Work to complete: Once the line with "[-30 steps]" is found, return it along with every line after it, exactly, through the end of the material.

====

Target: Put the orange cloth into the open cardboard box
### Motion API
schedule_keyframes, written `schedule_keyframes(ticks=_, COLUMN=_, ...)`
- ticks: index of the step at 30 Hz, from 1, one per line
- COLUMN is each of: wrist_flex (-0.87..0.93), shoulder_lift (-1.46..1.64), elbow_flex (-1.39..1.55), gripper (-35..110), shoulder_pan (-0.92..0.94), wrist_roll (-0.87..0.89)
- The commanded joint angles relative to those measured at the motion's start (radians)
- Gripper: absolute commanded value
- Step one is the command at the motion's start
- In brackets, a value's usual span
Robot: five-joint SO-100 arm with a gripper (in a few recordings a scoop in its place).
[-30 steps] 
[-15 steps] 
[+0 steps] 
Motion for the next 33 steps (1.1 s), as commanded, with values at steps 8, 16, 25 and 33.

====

Output of the task:
[-30 steps] 
[-15 steps] 
[+0 steps] 
Motion for the next 33 steps (1.1 s), as commanded, with values at steps 8, 16, 25 and 33.

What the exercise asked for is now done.